Recorded data »
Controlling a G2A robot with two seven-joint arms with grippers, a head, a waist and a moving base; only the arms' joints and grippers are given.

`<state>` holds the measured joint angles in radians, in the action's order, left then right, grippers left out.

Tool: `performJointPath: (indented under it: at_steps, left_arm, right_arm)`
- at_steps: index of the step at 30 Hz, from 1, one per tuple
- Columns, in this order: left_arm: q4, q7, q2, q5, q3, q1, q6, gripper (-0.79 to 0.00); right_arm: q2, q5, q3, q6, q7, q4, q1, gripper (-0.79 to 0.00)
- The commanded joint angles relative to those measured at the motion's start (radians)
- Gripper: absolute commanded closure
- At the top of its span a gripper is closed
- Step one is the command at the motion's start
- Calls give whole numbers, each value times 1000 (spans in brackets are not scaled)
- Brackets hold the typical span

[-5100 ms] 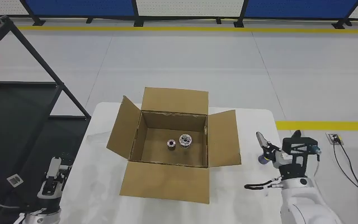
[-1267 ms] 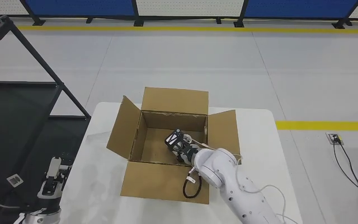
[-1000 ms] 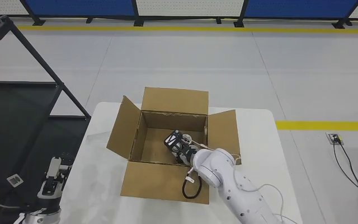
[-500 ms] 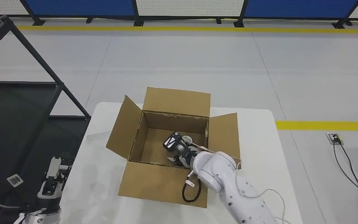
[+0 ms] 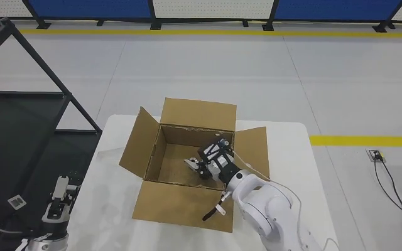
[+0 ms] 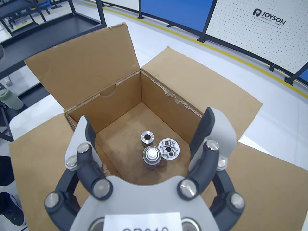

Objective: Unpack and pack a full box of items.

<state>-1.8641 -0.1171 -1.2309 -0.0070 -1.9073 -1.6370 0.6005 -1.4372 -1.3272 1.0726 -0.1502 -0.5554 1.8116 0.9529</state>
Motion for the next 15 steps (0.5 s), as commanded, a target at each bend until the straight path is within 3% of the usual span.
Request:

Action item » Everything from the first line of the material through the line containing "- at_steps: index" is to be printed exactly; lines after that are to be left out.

Solution for this problem »
Controlling a G2A robot with two seven-joint arms with grippers, a head, a waist and a moving base; only the arms' joints and grippers are given.

`<state>` holds the measured joint angles in radians, in the action's order, left then right, grippers left out.

Tool: `performJointPath: (indented under it: at_steps, left_arm, right_arm)`
- at_steps: index of the step at 30 Hz, from 1, one per tuple

This answer has no further content.